BAGHDAD: Seen by a distrustful public as a tool of the occupying powers, Iraq’s Governing Council is coming of age on the job, as it tries to define a leadership to take over from the United States and its allies.
But as the 25-member body steers Iraq towards sovereignty, promised in a mere six months, it is acting like a defiant adolescent, challenging the authority and wisdom of those who gave it life. And its bargaining position has been strengthened by the Bush administration’s apparent eagerness to declare its mission accomplished before the US presidential election.
No longer the passive instrument US civilian administrator L. Paul Bremer III used to carve the contours of a new Iraq, the council is becoming more assertive, demanding control of the reconstruction purse strings and the authority to supplant Bremer’s vision with its own.
Council members complained that fledgling Iraqi security forces were not given the financial support or authority needed to combat insurgents. They prevailed in getting US assurances that war-crimes suspects — jailed former leader Saddam Hussein first among them — will be handed over to Iraqis for prosecution, despite pressure from some American circles to try them in an international forum.
The council began flexing its muscles last month when it undertook a review of Bremer’s gubernatorial appointments to each of Iraq’s 18 provinces. It deemed four of the governors unfit for office, firing one and starting procedures to replace the others. Council members are challenging such regional appointments by Bremer, insisting they are better acquainted with the needs and values of Iraqis than an American making personnel choices under deadline pressure.

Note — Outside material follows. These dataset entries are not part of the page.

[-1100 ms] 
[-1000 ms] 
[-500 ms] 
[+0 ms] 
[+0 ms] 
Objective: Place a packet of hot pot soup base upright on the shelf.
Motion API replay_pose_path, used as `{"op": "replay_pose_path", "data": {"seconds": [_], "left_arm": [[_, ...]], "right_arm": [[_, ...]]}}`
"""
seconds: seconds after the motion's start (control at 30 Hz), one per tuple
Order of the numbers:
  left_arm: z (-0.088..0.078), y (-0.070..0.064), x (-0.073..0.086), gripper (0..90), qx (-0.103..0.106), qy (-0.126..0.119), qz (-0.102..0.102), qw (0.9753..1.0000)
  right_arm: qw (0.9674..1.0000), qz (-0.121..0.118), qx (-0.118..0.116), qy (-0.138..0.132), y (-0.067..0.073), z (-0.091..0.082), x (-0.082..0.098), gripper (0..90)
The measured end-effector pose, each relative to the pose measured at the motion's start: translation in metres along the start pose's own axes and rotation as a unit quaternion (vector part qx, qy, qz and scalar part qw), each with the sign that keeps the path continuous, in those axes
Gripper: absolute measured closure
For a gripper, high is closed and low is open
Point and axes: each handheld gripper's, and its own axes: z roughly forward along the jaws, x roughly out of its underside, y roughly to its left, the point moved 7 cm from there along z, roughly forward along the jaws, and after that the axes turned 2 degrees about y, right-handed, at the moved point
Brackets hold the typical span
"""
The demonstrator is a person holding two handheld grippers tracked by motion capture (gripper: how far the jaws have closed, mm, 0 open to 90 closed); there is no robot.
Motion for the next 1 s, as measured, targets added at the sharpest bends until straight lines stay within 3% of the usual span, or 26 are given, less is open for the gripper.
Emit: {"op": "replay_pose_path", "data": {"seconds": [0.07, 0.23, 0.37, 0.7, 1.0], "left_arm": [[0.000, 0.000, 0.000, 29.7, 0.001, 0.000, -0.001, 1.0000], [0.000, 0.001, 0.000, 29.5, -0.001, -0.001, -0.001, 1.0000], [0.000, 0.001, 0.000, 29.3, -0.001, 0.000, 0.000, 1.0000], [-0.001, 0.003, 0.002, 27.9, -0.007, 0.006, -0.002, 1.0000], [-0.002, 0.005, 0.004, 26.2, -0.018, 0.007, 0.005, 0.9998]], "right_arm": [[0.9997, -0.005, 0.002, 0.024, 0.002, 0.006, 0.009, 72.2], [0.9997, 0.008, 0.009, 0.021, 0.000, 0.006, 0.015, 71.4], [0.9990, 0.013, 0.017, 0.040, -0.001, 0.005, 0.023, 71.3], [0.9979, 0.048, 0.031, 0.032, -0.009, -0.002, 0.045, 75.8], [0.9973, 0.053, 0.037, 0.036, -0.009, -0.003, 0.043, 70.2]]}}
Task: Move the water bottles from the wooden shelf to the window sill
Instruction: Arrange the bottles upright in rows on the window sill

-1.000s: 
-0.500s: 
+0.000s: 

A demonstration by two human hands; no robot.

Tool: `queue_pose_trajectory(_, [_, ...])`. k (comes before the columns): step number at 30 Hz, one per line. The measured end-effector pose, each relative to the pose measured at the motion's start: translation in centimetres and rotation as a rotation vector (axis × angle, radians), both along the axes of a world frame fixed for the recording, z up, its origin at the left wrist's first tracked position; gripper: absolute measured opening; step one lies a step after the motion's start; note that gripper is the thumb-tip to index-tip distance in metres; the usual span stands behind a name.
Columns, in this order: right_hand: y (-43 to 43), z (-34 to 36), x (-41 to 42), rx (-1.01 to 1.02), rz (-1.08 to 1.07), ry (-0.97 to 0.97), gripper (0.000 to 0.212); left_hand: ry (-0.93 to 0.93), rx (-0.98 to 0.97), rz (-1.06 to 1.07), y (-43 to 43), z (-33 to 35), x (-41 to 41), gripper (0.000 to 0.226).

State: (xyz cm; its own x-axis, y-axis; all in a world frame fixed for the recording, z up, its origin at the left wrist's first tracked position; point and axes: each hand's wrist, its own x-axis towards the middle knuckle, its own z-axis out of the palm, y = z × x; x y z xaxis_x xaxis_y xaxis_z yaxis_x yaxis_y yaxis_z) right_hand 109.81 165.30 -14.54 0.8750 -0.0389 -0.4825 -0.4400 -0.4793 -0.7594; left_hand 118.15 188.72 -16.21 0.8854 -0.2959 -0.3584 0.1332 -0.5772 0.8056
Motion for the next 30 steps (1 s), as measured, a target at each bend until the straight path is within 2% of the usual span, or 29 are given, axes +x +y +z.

Bremer wants the council to knuckle down to the task of drafting a Fundamental Law that will guide the country through 2005, by which time a constitution should have been drafted, ratified in a referendum and direct national elections scheduled to let Iraqis choose their new leaders. The council has until Feb 28 to deliver the complex law that will lay out electoral and governing procedures for the Transitional Assembly that will assume power from the coalition.
Instead, the council has delved into staffing the provincial governments. “The Americans can’t give the right judgments about our governors. We have to get that from the people in the street,” said Ahmad Shyaa Barak, a Shia lawyer on the council.
“The provincial councils will play a big role in selecting the next leaders. It is not acceptable that they were appointed,” Barak said. “We must make the necessary changes. It’s too important, regardless of the objections of the” US- led Coalition Provisional Authority (CPA).
Bremer initially overruled the council’s November firing of Babylon governor Iskandar Jawad Witwit on grounds of corruption. But Bremer let stand a second council edict on Dec 9 dismissing Witwit for membership in the outlawed Baath Party. The coalition apparently calculated that to oppose the council would contradict the aims of the “de-Baathification” process as well as reinforce an impression among many Iraqis that the council is a puppet of the occupying powers. However, instead of placating the council, the battle emboldened it to insist on replacing other officials.
“Some of those appointed are not working out. They were bad choices,” argued Mahmoud Othman, a Sunni Kurd and a political independent. “After the war, things were done in a hurry. We have to make corrections before the next elections.”
Coalition officials are reluctant to discuss publicly what remains a behind-the-scenes clash over the appointments. One said only that probing regional councils would be time-consuming, and in the absence of reliable public opinion research, it would be difficult to accurately gauge any interim governor’s real standing with constituents.
Some council members suspect the coalition authority is protecting a few malleable governors so that they can use their influence on figures in the next executive who otherwise might be unable to garner local support. For example, the Pentagon’s favourite ally on the council, Ahmad Chalabi, lived outside Iraq for 35 years and has no support base in the country.
Initially in lock step with Bremer on the shape of a future Iraq, the council has lately asserted its autonomy on financial and judicial affairs as well as appointments.
The council has won assurances that Saddam will be turned over to Iraqi custody to face trial here on war crimes. Council members have also dismissed allegations that the US occupiers will wield a heavy hand in shaping the newly created Iraqi war- crimes tribunal.
“The justices will be appointed by the Governing Council, not the CPA,” says Dara Noureddine, a former judge on the council who was jailed by Saddam for refusing to overturn a ruling against the regime.
Other council members have become resentful, at least in private, over Washington’s hurry-up campaign to extract itself from Iraq while refusing to relinquish power to the new Iraqi institutions.
While the council appears ready to accept Bremer’s conclusion that direct elections for the next leadership bodies are impossible within the short timeframe, the proposed caucus system continues to be regarded with askance by Iraq’s most powerful religious leader, Grand Ayatollah Ali Sistani. His threat to denounce the caucus method as illegitimate would likely dissuade many Shia, who make up more than 60 per cent of the Iraqi population, from participating in the process.—Dawn/The LAT-WP News Service (c) The Los Angeles Times.